◆ Exercise description
Starting at the line below holding "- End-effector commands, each" and stopping at the line holding "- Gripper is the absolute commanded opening", print every line exactly, both ends included, and leave the rest out.
Recorded information Block Start
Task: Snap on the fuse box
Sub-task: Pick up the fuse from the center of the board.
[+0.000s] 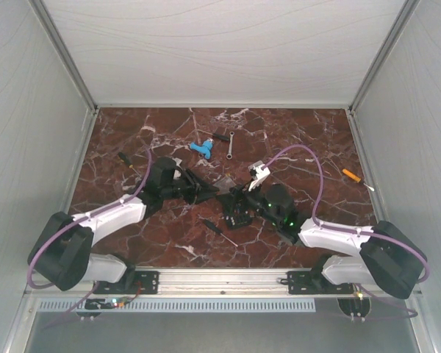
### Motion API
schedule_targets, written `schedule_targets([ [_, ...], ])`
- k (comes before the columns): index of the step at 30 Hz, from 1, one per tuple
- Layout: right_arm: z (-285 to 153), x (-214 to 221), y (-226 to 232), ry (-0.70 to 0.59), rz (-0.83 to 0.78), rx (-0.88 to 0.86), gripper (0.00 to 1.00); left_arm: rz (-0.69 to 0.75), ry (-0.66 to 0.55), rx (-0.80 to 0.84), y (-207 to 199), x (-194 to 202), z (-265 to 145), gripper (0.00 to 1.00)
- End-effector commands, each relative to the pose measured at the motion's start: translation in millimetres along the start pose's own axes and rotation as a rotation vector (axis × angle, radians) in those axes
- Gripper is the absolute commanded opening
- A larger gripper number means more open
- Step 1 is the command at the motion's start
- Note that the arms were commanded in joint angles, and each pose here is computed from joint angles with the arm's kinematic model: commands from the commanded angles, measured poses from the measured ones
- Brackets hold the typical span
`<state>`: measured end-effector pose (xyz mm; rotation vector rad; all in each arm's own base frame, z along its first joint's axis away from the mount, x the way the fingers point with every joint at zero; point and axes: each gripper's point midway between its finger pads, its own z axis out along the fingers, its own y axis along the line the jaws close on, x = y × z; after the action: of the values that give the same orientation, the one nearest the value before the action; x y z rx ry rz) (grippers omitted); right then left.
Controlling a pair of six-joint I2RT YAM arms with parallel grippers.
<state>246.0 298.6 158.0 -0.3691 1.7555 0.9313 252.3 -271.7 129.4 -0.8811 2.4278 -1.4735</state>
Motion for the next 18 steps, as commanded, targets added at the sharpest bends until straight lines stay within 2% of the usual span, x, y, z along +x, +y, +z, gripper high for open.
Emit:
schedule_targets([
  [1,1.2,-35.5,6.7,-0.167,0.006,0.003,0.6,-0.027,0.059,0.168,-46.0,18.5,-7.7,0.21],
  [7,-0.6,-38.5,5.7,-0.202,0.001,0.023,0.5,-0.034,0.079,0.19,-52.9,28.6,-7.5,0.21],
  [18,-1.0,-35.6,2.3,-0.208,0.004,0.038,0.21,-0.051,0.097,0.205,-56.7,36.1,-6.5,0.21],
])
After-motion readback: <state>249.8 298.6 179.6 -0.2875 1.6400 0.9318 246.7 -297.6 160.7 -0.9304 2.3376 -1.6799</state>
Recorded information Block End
◆ Response to the task
- End-effector commands, each relative to the pose measured at the motion's start: translation in millimetres along the start pose's own axes and rotation as a rotation vector (axis × angle, radians) in those axes
- Gripper is the absolute commanded opening

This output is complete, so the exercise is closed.